Im Falle des kontraktierten Hammerzehs bietet sich die Operation nach Hohmann an. Es handelt sich um eine Gelenkrekonstruktion an, dabei wird ein kleines Stück Knochen des ersten Zehenknochens am PIP entfernt. So wird der Zeh begradigt und druckentlastet. Im gestreckten Zustand kann der Zeh durch einen Draht stabilisiert werden.

Wie lange krank nach einer OP?

Die Dauer nach der Operation, in der nicht belastet werden darf, ist individuell unterschiedlich. Sie hängt von der Größe des Eingriffs und dessen Art ab. Direkt nach der Operation sollte der Fuß generell viel hochgelegt werden und gekühlt werden.

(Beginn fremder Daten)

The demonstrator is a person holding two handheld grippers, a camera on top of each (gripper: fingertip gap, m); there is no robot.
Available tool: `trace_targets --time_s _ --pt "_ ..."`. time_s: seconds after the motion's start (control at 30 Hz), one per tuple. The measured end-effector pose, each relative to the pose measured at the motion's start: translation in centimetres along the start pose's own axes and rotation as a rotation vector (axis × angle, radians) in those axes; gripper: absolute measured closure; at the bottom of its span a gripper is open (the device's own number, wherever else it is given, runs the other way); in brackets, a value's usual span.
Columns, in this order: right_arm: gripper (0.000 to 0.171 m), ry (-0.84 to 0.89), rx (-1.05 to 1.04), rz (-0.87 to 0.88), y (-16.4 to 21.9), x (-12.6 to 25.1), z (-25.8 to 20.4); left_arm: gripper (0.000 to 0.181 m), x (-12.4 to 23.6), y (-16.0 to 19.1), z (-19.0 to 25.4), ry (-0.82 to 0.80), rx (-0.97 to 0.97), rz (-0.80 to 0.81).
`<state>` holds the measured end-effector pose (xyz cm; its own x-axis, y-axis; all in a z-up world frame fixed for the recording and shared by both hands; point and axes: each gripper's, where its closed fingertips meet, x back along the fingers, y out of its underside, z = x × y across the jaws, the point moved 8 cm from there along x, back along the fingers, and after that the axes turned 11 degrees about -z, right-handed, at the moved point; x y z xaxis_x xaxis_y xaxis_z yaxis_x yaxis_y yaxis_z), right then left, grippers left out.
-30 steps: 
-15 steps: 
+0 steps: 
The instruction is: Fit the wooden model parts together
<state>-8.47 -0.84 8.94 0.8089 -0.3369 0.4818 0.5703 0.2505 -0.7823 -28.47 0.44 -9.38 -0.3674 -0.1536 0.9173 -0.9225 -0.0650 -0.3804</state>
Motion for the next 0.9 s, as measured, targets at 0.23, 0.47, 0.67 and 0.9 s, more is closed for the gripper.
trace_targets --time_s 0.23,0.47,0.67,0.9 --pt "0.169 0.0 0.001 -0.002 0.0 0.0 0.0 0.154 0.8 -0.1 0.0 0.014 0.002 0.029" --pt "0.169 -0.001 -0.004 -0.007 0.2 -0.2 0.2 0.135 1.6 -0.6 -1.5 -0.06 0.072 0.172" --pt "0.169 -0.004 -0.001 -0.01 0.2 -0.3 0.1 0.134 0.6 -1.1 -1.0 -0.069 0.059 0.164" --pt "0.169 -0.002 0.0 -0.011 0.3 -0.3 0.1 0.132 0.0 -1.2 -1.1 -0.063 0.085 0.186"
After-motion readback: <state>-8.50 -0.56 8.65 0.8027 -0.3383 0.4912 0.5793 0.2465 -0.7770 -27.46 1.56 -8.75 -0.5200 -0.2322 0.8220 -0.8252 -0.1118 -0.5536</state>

Nach der Operation nach Hohmann (Gelenkrekonstruktion-OP) darf in der Regel nach zwei Wochen wieder mit leichter Belastung begonnen werden. Sie sollte mit professioneller Physiotherapie kombiniert werden.
Insgesamt ist die postoperative Krankheitsphase sehr individuell und hängt insbesondere von der Zeit, in der die Belastung wieder aufgenommen wird, ab.